Excerpted data:
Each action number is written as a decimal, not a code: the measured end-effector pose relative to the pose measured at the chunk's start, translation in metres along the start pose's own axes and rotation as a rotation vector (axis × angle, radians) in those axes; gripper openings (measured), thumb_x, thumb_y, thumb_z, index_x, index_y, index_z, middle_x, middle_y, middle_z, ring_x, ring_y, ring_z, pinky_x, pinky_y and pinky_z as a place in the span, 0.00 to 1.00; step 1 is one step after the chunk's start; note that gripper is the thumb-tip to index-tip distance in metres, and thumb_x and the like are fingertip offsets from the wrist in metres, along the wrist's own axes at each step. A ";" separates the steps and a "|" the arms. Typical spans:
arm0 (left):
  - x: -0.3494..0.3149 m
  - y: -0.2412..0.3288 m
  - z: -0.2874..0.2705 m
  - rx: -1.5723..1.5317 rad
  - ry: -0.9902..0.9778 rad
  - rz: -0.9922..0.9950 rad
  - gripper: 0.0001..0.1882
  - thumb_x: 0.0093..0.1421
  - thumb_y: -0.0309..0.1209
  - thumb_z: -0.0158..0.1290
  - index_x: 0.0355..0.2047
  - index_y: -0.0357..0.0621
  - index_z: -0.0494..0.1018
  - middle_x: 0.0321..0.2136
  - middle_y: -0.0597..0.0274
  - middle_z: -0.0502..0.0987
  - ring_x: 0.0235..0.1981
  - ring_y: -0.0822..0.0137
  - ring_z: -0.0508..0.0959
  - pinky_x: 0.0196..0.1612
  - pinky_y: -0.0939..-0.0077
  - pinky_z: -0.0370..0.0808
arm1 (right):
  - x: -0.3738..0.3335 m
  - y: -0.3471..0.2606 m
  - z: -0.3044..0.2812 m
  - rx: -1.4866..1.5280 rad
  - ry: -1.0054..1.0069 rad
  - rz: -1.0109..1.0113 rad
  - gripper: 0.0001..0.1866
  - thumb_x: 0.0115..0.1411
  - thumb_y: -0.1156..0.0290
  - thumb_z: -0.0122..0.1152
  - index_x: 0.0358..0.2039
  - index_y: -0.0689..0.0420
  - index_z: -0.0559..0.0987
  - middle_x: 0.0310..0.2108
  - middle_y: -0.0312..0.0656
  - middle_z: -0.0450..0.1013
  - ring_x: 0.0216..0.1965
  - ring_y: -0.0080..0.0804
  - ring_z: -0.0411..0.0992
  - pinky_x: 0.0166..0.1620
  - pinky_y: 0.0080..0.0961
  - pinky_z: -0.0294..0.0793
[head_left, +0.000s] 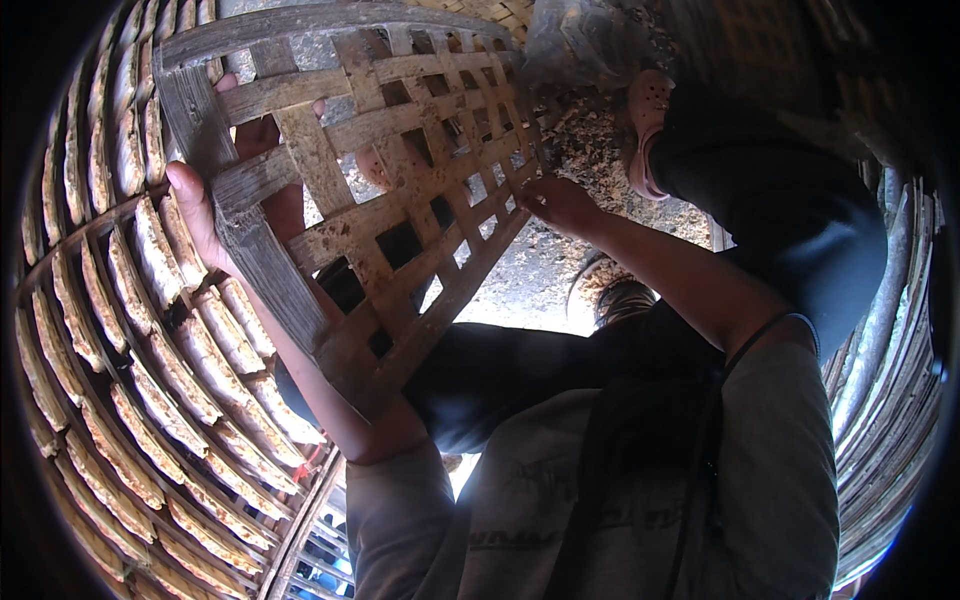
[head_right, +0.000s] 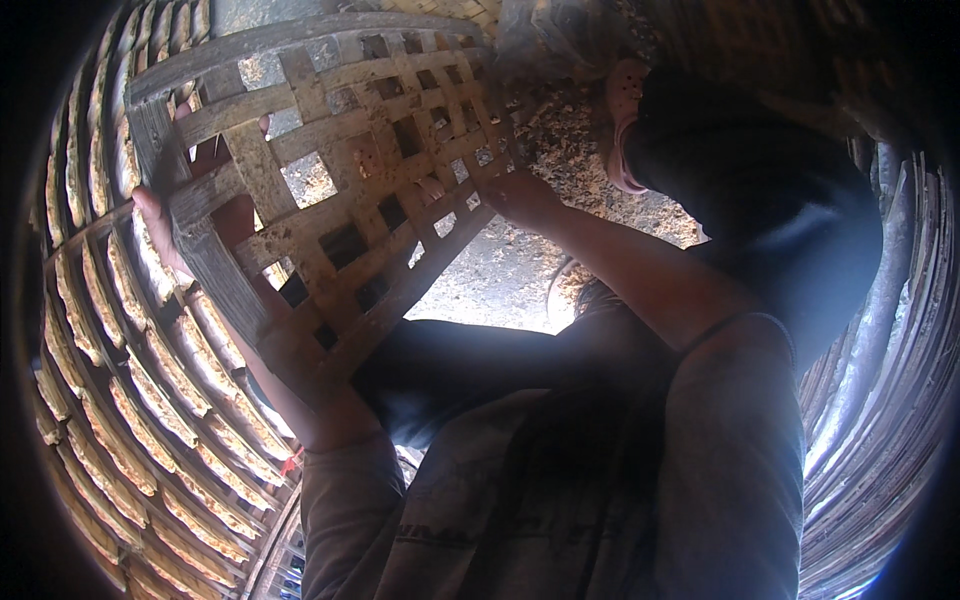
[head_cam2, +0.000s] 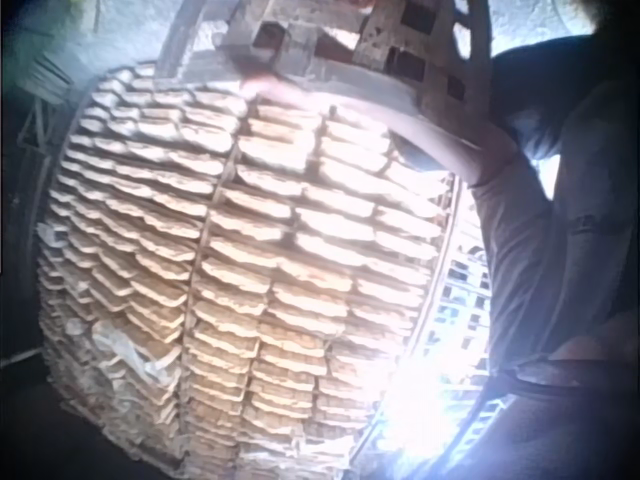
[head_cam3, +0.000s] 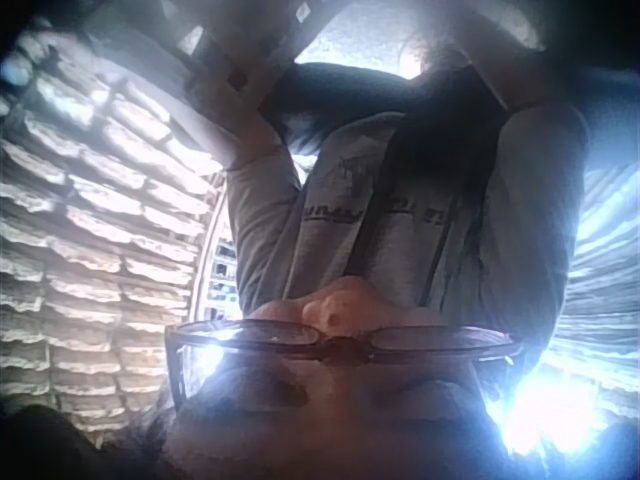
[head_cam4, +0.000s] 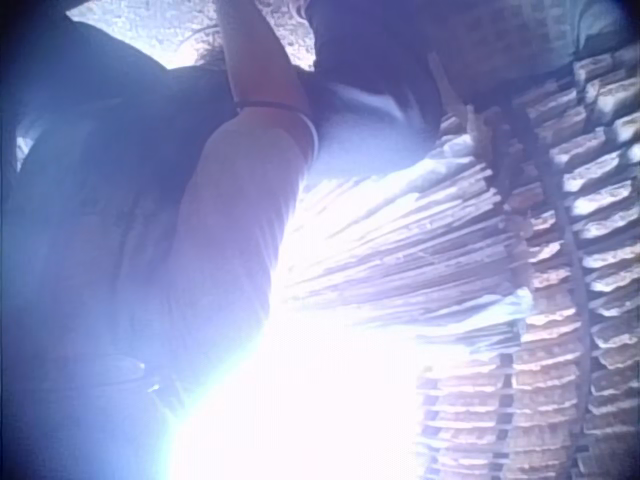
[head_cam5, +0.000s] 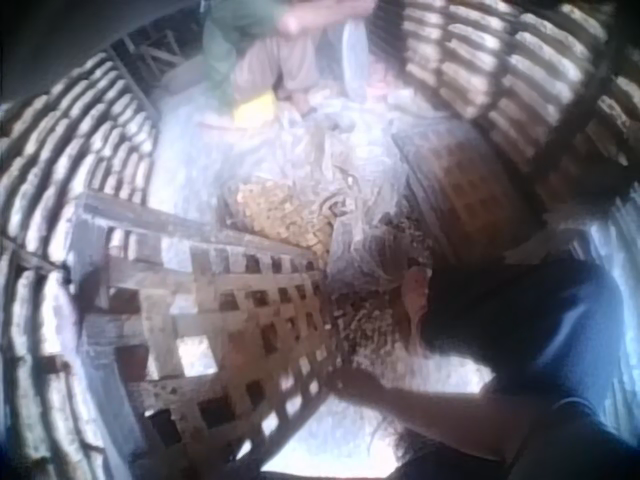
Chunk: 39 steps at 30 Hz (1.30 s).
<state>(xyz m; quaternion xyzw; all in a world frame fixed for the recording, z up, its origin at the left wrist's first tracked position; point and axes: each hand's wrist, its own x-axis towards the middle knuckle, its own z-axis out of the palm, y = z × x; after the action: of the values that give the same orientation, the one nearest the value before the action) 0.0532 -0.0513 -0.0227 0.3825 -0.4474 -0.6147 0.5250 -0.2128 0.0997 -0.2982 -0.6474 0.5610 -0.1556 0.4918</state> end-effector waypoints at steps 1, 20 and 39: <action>0.002 0.000 0.000 0.009 0.001 -0.003 0.50 0.62 0.64 0.46 0.66 0.29 0.54 0.58 0.27 0.66 0.58 0.38 0.71 0.59 0.39 0.69 | 0.002 0.001 0.002 0.023 -0.013 -0.002 0.09 0.63 0.62 0.60 0.37 0.53 0.83 0.35 0.42 0.79 0.39 0.36 0.78 0.44 0.32 0.76; -0.008 -0.001 0.008 0.046 0.057 0.035 0.51 0.60 0.64 0.49 0.66 0.29 0.54 0.57 0.27 0.66 0.57 0.39 0.72 0.58 0.40 0.71 | -0.008 -0.082 -0.037 -0.265 -0.084 -0.415 0.09 0.62 0.71 0.58 0.43 0.50 0.79 0.27 0.42 0.78 0.29 0.41 0.79 0.33 0.36 0.81; -0.005 0.001 0.020 0.124 0.125 0.074 0.53 0.55 0.66 0.55 0.65 0.30 0.57 0.57 0.31 0.67 0.58 0.44 0.71 0.60 0.44 0.70 | 0.014 -0.089 -0.037 -0.415 -0.335 -0.438 0.11 0.65 0.68 0.52 0.45 0.52 0.79 0.38 0.43 0.77 0.39 0.41 0.79 0.42 0.35 0.80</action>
<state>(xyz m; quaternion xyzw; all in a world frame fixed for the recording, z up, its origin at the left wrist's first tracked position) 0.0359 -0.0435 -0.0156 0.4351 -0.4650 -0.5408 0.5496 -0.1846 0.0606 -0.2133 -0.8553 0.3400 -0.0316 0.3897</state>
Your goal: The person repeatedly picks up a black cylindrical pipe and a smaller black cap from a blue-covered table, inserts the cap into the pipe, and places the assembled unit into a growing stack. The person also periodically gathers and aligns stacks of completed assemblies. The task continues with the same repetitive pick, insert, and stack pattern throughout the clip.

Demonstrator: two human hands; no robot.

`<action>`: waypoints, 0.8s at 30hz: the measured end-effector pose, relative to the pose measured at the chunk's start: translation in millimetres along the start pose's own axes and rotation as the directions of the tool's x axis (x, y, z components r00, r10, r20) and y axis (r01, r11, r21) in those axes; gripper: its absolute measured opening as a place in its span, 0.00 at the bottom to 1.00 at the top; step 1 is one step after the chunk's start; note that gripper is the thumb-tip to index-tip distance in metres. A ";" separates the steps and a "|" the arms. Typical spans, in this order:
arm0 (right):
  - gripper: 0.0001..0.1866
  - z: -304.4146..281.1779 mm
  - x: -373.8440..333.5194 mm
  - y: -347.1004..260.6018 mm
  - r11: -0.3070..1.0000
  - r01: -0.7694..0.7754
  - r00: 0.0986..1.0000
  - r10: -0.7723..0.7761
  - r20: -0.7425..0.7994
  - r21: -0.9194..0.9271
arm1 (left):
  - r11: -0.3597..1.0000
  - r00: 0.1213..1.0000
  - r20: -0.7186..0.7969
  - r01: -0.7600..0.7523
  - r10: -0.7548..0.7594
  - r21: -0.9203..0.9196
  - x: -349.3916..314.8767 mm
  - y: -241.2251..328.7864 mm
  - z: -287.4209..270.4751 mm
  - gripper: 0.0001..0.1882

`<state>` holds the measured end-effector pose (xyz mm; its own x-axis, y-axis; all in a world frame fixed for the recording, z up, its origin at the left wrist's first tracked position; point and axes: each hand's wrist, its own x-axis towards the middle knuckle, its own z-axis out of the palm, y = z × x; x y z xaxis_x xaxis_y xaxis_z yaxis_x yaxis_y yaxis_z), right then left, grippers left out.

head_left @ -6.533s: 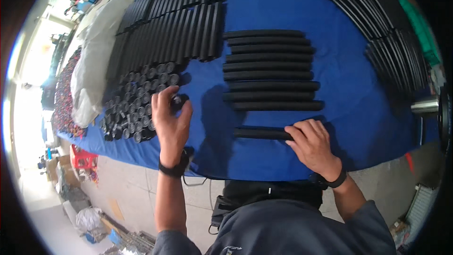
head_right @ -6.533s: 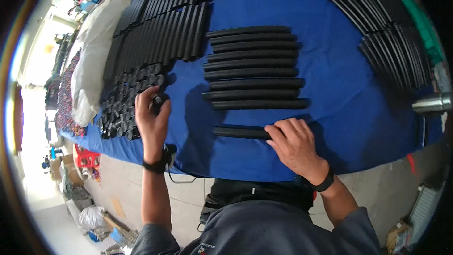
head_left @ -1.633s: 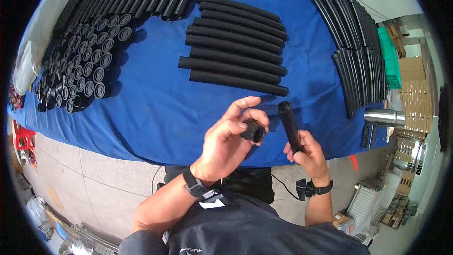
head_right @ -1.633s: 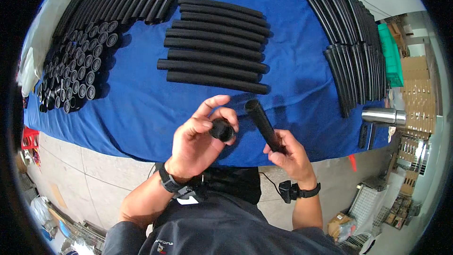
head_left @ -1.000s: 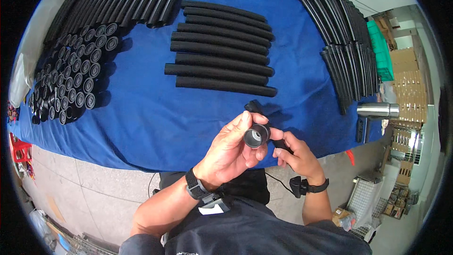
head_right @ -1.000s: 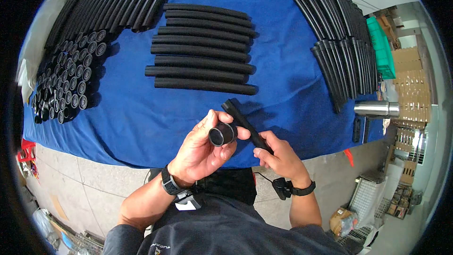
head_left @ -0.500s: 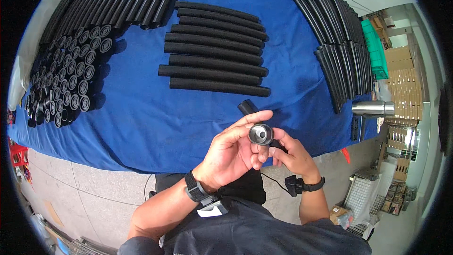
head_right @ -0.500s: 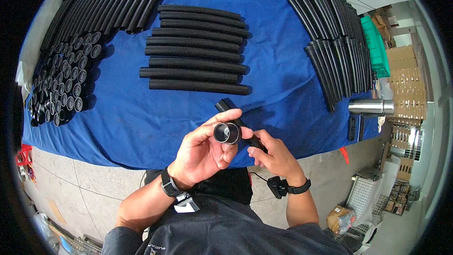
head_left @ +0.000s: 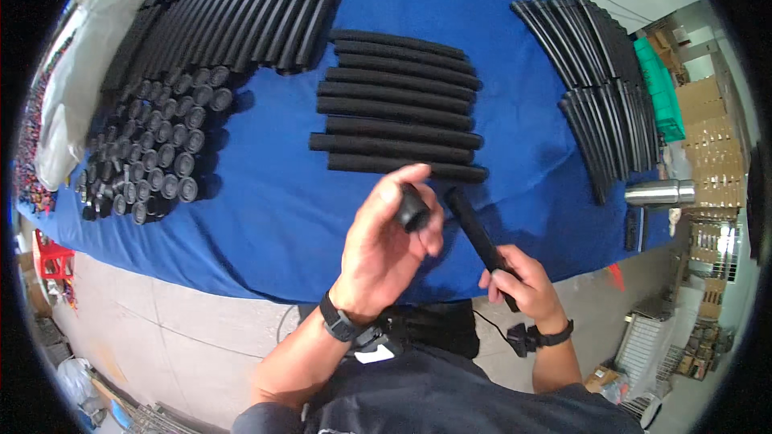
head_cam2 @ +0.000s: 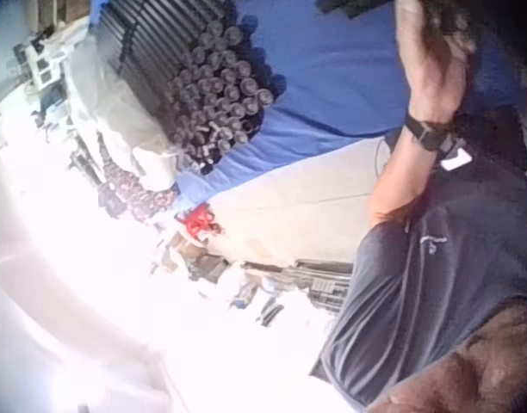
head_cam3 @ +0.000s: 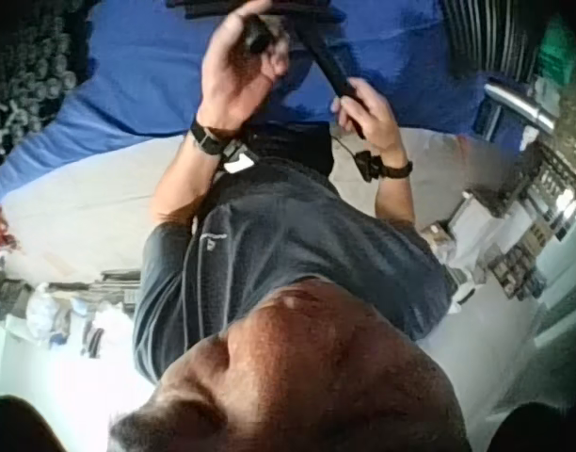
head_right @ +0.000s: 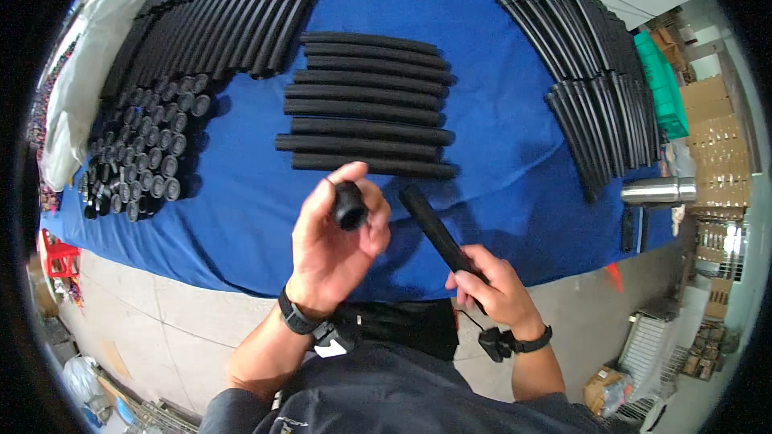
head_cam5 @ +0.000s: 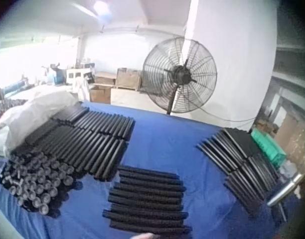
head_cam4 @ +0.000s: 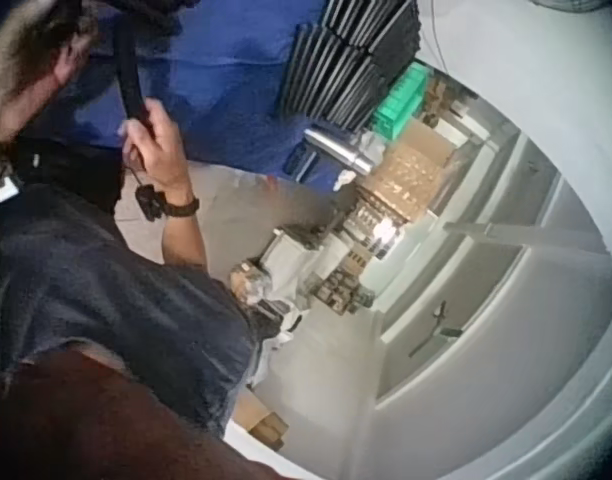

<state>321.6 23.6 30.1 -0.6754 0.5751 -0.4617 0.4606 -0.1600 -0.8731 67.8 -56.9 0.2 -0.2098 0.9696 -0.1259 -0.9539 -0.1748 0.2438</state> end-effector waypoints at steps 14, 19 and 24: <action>0.24 64.9 14.0 -9.8 0.852 -0.073 0.931 -0.128 0.343 0.518 | 0.986 0.987 -0.044 -0.154 0.157 0.057 22.0 15.3 3.5 0.16; 0.22 69.5 14.2 -9.9 0.853 -0.119 0.943 -0.064 0.327 0.509 | 0.997 0.996 -0.048 -0.073 0.072 -0.036 26.6 21.5 0.8 0.28; 0.22 69.3 14.0 -13.5 0.891 -0.166 0.948 0.027 0.317 0.422 | 0.989 0.988 -0.068 -0.138 0.142 0.061 24.2 21.2 -10.8 0.27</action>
<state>266.0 -21.8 24.6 -0.8107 0.2865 -0.5106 0.2796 -0.5767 -0.7676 40.2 -39.0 -8.1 -0.3567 0.9213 -0.1547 -0.9012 -0.2958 0.3167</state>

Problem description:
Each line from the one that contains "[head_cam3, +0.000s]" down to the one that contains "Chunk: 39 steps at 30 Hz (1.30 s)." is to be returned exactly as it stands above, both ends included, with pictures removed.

Answer box:
[head_cam3, +0.000s] 
[head_cam4, +0.000s] 
[head_cam5, +0.000s] 
Chunk: 39 steps at 30 Hz (1.30 s).

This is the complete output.